How do you see this in the case of Norway? Where they seem to have a different approach compared to Sweden and Denmark?

Quote:
The reason is logic:
Let's take Denmark.
When Christian is old enough to have an active role, we must assume that QMII is either dead or de facto inactive.
That means M&F are up front no matter what. - Supported by Joachim and our Marie, but not their children it seems.
Okay, something can happen to Christian and that means Isabella is next, so it's logic that she will also take on an active role. Also to relieve her parents as well as Christian.

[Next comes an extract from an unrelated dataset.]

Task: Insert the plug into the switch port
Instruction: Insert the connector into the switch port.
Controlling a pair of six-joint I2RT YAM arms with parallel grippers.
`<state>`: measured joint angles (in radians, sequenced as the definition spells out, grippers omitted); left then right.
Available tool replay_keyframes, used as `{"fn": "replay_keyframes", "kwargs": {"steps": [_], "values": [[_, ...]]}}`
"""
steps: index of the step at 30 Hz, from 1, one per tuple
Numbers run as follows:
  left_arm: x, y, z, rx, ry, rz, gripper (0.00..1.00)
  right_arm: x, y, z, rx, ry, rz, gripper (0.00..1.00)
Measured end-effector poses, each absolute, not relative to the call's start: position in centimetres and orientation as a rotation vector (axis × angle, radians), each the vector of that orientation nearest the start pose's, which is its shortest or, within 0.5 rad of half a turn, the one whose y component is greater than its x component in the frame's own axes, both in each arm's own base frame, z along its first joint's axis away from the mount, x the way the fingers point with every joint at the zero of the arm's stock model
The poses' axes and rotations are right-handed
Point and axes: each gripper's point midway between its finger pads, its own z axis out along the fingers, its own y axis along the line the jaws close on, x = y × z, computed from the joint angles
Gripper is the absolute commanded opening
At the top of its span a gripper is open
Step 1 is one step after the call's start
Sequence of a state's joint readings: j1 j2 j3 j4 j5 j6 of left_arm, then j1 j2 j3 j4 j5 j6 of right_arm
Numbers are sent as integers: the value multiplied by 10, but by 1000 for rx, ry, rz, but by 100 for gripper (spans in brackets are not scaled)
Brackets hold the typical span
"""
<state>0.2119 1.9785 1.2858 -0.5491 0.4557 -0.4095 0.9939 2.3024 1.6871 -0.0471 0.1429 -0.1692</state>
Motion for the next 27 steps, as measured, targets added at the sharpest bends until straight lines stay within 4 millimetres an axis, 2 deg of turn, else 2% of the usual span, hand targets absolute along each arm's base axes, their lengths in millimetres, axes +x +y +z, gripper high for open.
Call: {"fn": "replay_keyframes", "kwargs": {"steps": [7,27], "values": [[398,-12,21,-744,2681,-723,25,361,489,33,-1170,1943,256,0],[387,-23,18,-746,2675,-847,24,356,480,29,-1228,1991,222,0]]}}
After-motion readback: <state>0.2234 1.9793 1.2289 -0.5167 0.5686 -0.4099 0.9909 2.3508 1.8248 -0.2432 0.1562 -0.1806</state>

And, being older than the twins she will be "activated" before they do.
There is also the risk that Christian will be gay or sterile, in which case Isabella's children will take over.
So Josephine and Vincent will likely become semi-active royals.
Joachim's children may have no role at all, perhaps even give up their titles, and only do an occasional Elisabeth. I.e show up for major events only.

Unless Isabella for whatever reason is sidelined. Either because she doesn't want to have an active role and/or settles abroad, perhaps with a family, or she is for whatever reason not considered suitable.
In that case one or both of the twins will have a more prominent role.
So, you expect that Isabella (unless the above) will not have another career but will focus on representing the royal family for life?

Quote:
- In short: As I see it every monarchy, except the BRF (at present), need and use (if possible) two primary adult couples and one back-up adult couple at any given time.
That applies to Europe and Japan IMO. Perhaps Thailand and Jordan as well.
I don't see that in for example:
- Spain (only one primary adult couple and the emeritus king and queen could probably be considered the back-up couple - but nothing more than that)
- The Netherlands (only one primary adult couple; princess Beatrix has few engagements as does princess Laurentien; even fewer engagements for Constantijn, Margriet en Pieter - so none would qualify as 'second primary couple')
- Belgium (one clear primary couple and one back-up: Astrid - and a few incidental representations by other family members)
- Luxembourg (two primary couples; I don't really see Felix and Claire fulfilling the back-up position currently - they might very well need to in the future)
- Liechtenstein (two primary couples, no back-up couple; it will be interesting to see how things evolve when Joseph-Wenzel marries)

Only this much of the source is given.